## About this exercise
Transcribe the records below exactly as written, from the opening line through the line that contains "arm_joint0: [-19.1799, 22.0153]".
----
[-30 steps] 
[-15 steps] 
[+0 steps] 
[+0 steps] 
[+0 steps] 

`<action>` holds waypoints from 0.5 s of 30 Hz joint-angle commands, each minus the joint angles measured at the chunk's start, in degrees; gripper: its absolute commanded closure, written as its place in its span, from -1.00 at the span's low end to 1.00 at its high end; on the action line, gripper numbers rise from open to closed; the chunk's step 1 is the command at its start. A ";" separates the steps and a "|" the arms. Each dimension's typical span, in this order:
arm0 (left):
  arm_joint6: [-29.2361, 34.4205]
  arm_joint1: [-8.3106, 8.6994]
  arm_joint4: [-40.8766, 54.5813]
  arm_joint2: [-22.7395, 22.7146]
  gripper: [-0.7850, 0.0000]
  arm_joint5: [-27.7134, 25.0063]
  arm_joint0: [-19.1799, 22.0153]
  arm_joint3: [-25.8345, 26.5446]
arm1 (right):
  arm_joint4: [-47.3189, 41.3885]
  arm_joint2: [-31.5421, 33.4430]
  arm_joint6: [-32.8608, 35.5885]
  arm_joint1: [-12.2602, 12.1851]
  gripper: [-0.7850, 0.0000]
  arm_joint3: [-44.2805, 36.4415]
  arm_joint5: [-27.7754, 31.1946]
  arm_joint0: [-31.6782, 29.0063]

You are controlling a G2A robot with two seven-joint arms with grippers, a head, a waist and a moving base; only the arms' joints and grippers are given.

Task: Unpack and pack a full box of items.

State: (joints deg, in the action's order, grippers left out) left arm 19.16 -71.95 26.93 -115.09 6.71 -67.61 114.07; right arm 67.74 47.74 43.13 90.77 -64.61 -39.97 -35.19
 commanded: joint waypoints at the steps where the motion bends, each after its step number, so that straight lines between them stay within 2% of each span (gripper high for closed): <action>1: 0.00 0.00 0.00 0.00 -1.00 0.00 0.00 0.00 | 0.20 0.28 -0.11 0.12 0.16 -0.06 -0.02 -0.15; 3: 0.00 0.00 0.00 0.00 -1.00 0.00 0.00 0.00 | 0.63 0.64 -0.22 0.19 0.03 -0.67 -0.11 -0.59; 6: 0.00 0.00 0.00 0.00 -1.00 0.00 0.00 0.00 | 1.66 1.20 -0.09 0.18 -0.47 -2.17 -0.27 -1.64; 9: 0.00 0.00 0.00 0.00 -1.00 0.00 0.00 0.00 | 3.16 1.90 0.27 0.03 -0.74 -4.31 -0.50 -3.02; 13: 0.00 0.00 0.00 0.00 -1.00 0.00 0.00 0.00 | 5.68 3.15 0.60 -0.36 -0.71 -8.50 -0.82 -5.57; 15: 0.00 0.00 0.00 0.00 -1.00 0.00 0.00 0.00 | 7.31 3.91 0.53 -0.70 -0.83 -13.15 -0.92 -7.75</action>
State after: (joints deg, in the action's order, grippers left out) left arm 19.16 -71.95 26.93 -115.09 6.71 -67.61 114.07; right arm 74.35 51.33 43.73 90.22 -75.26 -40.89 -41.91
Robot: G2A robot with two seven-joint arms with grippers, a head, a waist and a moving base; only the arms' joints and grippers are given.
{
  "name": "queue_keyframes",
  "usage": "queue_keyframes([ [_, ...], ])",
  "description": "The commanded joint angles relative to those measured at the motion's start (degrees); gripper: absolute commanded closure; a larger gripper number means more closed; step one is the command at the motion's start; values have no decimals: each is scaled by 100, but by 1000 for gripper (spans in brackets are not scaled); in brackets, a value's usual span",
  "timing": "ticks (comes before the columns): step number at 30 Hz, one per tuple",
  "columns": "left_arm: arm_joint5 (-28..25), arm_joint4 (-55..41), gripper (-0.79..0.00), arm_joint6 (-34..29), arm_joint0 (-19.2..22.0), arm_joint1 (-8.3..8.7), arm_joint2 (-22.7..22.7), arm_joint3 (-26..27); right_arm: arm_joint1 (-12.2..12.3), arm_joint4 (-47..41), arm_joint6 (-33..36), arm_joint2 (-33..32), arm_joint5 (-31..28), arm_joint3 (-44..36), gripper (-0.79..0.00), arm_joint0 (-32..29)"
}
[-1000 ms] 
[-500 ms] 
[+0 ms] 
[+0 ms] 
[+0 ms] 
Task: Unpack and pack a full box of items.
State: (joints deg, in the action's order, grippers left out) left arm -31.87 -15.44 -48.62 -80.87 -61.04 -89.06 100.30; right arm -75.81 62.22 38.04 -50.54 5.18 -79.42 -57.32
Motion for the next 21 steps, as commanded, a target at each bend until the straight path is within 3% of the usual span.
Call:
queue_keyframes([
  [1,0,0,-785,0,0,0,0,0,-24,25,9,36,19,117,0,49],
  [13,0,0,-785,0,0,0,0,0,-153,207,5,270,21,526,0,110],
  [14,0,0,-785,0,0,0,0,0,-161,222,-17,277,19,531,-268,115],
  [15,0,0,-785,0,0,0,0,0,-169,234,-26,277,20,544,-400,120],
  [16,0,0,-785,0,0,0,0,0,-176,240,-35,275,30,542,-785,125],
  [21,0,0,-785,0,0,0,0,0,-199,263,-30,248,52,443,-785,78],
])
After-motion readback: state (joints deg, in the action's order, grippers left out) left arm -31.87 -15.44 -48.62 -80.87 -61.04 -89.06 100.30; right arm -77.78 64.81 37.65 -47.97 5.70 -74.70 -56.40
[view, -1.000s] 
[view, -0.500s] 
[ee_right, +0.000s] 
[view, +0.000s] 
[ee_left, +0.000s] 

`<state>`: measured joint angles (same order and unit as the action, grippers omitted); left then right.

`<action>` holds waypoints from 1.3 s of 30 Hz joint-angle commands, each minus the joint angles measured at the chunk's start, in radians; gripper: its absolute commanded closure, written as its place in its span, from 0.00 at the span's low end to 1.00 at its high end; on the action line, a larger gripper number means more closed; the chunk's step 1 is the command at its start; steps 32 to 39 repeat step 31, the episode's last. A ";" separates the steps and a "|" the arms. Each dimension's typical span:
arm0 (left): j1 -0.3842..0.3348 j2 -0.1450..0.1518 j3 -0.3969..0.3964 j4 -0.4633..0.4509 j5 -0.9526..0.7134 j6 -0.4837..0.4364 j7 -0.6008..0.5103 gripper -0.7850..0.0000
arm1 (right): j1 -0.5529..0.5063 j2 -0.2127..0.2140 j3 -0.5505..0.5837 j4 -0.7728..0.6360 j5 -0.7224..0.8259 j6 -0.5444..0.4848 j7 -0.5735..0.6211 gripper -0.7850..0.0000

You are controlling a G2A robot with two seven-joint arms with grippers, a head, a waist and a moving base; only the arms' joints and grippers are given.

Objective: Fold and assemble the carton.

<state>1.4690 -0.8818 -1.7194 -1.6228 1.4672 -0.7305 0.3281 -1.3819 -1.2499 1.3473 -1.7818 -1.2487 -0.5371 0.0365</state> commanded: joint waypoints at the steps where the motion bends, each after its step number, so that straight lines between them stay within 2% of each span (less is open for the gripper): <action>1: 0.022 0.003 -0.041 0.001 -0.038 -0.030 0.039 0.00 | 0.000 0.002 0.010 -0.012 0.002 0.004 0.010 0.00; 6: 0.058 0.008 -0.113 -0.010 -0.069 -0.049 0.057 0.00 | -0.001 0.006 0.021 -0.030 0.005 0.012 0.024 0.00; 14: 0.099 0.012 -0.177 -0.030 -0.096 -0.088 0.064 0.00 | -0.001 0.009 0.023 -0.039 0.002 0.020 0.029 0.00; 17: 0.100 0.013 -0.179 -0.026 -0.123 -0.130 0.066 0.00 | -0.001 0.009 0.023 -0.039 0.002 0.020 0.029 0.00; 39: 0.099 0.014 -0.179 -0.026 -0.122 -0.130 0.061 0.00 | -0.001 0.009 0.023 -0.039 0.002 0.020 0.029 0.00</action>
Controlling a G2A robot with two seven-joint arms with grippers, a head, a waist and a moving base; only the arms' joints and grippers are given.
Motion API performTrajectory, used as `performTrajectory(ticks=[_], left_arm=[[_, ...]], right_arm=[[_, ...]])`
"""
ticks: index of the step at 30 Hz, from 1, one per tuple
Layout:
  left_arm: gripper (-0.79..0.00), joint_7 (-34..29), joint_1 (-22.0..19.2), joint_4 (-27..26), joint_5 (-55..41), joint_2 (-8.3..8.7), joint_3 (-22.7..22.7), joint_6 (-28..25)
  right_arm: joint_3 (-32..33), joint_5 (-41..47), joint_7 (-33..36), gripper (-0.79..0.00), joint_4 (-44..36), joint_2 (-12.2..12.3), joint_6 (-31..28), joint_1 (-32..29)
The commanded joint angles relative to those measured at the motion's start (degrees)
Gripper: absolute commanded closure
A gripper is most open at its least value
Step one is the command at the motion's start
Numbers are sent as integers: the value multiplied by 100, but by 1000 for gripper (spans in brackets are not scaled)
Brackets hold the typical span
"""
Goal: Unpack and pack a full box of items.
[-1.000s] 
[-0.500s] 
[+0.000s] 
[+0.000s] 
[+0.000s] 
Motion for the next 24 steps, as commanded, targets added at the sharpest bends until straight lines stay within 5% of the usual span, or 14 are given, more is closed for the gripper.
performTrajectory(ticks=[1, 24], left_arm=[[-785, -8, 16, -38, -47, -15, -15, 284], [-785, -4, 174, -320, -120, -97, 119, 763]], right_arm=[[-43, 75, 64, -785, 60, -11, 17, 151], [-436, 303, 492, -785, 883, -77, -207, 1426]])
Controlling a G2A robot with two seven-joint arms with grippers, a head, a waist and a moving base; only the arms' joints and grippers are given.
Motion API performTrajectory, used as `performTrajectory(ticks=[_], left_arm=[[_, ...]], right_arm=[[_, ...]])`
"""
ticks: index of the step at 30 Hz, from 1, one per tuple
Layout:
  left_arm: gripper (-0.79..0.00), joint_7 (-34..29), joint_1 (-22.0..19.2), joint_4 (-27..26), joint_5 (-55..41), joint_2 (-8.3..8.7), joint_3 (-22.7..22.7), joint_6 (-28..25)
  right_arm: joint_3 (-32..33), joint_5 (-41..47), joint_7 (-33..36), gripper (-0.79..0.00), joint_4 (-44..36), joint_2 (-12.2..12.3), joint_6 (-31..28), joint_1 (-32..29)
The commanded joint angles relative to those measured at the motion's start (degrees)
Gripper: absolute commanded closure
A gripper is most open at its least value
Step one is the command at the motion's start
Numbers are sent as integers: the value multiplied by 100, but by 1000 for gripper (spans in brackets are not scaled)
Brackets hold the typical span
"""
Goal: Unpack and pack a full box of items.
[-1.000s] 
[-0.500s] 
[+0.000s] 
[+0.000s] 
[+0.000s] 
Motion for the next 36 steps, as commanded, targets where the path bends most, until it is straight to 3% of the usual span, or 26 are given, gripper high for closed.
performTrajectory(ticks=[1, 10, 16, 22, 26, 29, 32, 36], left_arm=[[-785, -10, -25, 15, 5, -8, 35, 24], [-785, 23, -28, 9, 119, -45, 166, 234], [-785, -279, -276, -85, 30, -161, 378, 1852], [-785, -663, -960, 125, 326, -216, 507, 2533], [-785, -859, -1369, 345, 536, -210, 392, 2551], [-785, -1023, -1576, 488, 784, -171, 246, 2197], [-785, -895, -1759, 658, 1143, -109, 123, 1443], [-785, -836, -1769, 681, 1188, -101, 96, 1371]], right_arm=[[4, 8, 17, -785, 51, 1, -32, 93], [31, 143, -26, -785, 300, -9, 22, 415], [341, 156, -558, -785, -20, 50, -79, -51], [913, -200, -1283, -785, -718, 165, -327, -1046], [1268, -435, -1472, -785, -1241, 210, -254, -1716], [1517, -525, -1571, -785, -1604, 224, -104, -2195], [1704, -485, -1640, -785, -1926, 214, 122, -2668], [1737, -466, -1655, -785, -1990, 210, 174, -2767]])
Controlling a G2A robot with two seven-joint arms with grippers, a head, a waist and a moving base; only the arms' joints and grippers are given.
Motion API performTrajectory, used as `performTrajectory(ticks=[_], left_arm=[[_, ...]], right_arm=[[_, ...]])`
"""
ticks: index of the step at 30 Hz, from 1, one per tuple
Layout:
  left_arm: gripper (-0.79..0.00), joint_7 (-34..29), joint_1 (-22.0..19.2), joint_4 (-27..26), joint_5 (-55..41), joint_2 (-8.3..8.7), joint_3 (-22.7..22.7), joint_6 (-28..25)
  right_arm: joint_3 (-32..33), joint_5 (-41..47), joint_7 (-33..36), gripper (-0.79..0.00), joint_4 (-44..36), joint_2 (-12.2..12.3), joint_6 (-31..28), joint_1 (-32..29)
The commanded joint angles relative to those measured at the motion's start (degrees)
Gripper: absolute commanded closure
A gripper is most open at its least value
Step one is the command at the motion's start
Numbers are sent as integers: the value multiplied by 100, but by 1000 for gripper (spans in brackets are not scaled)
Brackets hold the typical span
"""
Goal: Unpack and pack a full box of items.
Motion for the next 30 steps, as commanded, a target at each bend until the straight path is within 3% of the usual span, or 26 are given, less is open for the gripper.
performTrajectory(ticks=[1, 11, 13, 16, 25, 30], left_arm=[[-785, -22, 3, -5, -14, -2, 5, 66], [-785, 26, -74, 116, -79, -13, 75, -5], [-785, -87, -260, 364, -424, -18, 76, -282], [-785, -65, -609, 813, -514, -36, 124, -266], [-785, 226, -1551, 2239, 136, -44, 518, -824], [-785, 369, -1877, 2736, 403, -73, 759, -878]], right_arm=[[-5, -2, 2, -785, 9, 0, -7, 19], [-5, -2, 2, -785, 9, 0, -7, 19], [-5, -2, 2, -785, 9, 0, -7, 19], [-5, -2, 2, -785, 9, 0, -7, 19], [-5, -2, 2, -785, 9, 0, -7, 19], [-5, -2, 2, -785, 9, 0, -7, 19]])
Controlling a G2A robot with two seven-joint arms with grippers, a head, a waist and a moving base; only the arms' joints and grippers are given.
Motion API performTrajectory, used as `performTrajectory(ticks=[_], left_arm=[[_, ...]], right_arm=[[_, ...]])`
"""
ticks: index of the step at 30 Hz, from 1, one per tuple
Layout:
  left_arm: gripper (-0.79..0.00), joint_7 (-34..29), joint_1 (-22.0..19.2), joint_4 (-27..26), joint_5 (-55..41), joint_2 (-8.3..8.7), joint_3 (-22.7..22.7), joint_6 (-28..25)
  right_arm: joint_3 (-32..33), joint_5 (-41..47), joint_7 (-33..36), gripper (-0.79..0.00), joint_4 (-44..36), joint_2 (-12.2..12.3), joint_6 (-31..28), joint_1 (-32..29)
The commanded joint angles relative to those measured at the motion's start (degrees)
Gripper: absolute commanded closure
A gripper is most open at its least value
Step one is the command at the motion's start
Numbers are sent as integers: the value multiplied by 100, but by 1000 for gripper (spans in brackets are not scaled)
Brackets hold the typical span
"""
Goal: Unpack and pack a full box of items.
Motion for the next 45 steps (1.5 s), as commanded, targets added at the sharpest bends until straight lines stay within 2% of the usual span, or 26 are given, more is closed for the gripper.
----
## Solved exercise
[-30 steps] 
[-15 steps] 
[+0 steps] 
[+0 steps] 
[+0 steps] 

`<action>` holds waypoints from 0.5 s of 30 Hz joint-angle commands, each minus the joint angles measured at the chunk's start, in degrees; gripper: its absolute commanded closure, written as its place in its span, from -1.00 at the span's low end to 1.00 at its high end; on the action line, gripper numbers rise from open to closed; the chunk's step 1 is the command at its start. A ";" separates the steps and a "|" the arms. Each dimension's typical span, in this order:
arm0 (left):
  arm_joint6: [-29.2361, 34.4205]
  arm_joint1: [-8.3106, 8.6994]
  arm_joint4: [-40.8766, 54.5813]
  arm_joint2: [-22.7395, 22.7146]
  gripper: [-0.7850, 0.0000]
  arm_joint5: [-27.7134, 25.0063]
  arm_joint0: [-19.1799, 22.0153]

No further output is needed for this exercise.